For the data below, give again exactly the lines from the one containing "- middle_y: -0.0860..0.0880" through the one containing "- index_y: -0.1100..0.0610", both ends included, and no others.

Saved entries ▸
[Start of Attachment]

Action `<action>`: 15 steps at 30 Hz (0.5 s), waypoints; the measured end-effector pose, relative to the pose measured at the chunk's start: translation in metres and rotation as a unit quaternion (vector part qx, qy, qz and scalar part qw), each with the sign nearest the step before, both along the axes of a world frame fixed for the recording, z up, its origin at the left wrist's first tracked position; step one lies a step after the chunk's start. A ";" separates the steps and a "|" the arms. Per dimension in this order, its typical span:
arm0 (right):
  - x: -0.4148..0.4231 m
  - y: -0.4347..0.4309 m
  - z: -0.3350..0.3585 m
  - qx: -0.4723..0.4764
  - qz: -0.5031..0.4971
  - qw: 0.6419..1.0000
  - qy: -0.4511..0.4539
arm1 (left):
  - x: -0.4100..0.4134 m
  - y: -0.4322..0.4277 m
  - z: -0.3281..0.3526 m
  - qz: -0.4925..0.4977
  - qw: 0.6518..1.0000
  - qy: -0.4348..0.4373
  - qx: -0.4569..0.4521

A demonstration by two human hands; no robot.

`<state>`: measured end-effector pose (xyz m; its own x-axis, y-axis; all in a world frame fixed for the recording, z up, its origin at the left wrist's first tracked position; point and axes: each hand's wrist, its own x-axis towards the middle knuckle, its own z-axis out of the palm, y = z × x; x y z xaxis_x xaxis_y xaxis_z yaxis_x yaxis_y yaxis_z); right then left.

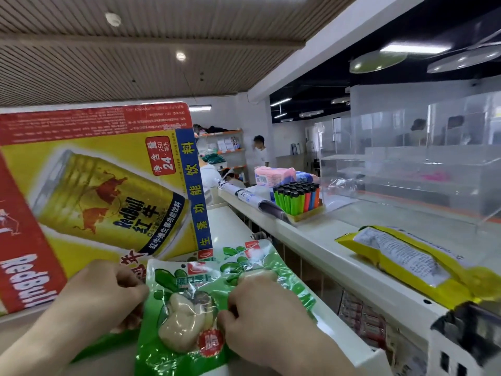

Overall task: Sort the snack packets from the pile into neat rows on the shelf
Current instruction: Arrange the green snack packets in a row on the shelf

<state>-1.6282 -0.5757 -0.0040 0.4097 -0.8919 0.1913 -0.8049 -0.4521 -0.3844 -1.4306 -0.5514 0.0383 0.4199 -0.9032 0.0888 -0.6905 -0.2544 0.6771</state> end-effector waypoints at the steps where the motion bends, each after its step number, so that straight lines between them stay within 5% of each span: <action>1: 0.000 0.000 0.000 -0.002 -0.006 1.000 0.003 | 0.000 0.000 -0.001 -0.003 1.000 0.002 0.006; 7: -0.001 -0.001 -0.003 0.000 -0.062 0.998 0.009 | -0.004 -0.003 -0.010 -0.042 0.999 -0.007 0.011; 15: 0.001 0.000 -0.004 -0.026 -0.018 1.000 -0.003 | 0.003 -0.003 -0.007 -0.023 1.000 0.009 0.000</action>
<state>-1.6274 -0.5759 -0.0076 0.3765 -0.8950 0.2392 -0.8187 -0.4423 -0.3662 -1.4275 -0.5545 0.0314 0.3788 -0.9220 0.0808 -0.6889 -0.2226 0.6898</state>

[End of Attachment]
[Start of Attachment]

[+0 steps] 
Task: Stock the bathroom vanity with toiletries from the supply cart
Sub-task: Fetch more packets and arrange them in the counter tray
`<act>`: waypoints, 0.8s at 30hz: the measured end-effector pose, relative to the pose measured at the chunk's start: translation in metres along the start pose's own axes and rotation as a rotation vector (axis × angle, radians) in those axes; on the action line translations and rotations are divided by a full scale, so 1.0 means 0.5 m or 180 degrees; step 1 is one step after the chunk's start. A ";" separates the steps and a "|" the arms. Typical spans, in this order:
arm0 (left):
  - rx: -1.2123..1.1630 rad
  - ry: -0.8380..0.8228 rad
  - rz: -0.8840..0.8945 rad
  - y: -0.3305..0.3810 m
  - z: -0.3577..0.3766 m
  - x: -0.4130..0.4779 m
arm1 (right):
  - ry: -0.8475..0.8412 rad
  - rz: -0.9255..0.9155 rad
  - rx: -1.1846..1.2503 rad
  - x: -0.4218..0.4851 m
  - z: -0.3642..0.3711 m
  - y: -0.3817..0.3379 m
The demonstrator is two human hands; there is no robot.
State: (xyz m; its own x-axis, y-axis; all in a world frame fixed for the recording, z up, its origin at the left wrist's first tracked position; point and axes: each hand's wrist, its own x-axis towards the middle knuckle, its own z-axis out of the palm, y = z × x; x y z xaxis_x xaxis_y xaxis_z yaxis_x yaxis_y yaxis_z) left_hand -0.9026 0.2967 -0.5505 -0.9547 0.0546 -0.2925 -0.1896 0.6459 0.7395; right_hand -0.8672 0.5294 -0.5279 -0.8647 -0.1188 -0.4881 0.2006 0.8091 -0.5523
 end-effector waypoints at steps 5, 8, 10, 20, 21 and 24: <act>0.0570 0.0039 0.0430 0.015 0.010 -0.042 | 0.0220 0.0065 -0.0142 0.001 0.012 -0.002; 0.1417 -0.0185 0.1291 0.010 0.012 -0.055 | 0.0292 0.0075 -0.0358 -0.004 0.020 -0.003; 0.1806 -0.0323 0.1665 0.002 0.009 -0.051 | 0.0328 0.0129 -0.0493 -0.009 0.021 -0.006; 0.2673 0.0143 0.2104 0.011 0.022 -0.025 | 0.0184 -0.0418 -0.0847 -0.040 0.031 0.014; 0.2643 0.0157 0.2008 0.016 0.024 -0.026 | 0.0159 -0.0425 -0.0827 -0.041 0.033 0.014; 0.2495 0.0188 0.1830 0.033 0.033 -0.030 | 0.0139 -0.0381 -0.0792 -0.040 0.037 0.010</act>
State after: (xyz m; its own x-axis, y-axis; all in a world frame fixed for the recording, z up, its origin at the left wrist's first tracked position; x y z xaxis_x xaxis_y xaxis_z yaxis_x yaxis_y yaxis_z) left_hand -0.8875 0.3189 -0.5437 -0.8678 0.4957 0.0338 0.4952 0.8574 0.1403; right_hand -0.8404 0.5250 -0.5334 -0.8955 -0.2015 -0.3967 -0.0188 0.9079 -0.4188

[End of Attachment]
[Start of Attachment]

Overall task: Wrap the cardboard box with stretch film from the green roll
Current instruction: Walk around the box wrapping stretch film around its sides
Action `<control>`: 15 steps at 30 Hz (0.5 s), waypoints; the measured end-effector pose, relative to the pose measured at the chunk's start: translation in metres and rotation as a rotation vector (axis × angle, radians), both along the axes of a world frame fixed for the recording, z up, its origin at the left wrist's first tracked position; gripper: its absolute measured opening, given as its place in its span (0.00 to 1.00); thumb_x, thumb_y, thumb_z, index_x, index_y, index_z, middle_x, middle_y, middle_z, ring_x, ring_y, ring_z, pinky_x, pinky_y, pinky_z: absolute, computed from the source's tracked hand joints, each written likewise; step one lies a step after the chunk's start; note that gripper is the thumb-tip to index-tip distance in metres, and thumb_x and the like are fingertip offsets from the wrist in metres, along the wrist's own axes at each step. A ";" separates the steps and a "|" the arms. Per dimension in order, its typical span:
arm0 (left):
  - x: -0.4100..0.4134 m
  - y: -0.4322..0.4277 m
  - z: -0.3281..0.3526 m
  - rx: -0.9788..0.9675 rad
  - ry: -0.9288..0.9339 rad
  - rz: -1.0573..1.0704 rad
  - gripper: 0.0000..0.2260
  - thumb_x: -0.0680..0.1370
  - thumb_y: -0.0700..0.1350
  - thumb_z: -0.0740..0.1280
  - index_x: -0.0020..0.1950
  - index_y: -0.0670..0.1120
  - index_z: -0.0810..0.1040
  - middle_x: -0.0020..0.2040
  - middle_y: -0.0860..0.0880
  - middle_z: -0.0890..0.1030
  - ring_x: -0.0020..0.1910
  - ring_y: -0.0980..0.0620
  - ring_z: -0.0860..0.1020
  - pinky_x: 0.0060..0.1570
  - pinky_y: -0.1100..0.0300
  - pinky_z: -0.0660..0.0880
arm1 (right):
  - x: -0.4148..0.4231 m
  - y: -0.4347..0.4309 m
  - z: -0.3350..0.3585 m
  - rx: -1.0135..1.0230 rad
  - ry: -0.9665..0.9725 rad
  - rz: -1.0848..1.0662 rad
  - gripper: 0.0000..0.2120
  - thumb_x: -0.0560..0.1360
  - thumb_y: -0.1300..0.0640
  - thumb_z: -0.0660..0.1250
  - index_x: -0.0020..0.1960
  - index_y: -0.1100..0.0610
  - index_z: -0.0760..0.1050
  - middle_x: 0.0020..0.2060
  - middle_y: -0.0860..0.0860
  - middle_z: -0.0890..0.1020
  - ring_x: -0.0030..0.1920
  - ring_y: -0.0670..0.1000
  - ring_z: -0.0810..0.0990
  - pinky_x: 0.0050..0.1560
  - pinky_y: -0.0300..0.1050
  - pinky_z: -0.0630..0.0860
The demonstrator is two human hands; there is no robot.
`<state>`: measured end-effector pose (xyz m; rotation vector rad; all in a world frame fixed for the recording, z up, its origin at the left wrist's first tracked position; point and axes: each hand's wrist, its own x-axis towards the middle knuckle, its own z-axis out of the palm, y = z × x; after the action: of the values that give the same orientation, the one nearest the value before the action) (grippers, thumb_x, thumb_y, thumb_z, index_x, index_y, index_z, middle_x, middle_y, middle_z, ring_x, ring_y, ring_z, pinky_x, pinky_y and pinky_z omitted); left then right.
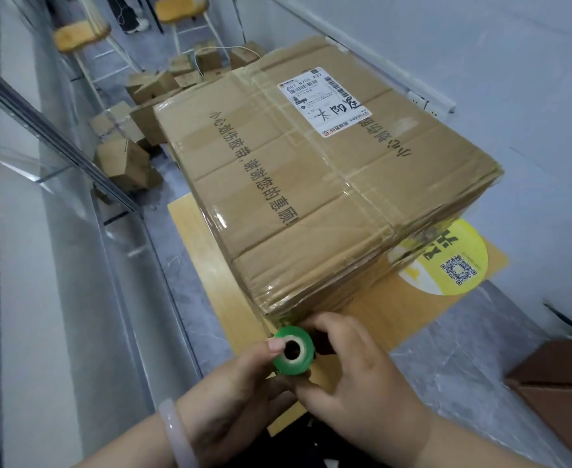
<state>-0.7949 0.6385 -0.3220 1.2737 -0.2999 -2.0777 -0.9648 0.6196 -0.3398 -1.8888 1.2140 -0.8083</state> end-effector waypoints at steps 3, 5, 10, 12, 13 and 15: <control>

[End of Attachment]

ANSWER FOR THE TASK ▸
  - middle_y: -0.0860..0.0880
  - middle_z: -0.0890..0.1030
  - ring_x: -0.0020..0.1910
  - ring_y: -0.0980..0.0620
  - ring_z: -0.0860..0.1020
  - pinky_x: 0.0060..0.1570
  - pinky_y: -0.1100..0.0300
  - pinky_z: -0.0660..0.0880
arm1 (right):
  - x: -0.4148..0.4231 m
  - y: -0.4347..0.4309 m
  - z: -0.3350..0.3585 m
  - rx: -1.0135..1.0230 rad
  - ry: -0.9665..0.9725 rad
  - rz: -1.0848..1.0662 rad
  - gripper: 0.0000..0.2120
  - thumb_x: -0.0560..0.1360
  - thumb_y: -0.1300..0.0640
  - thumb_z: -0.0660..0.1250
  - index_x: -0.0020..0.1960
  - index_y: -0.1100..0.0610

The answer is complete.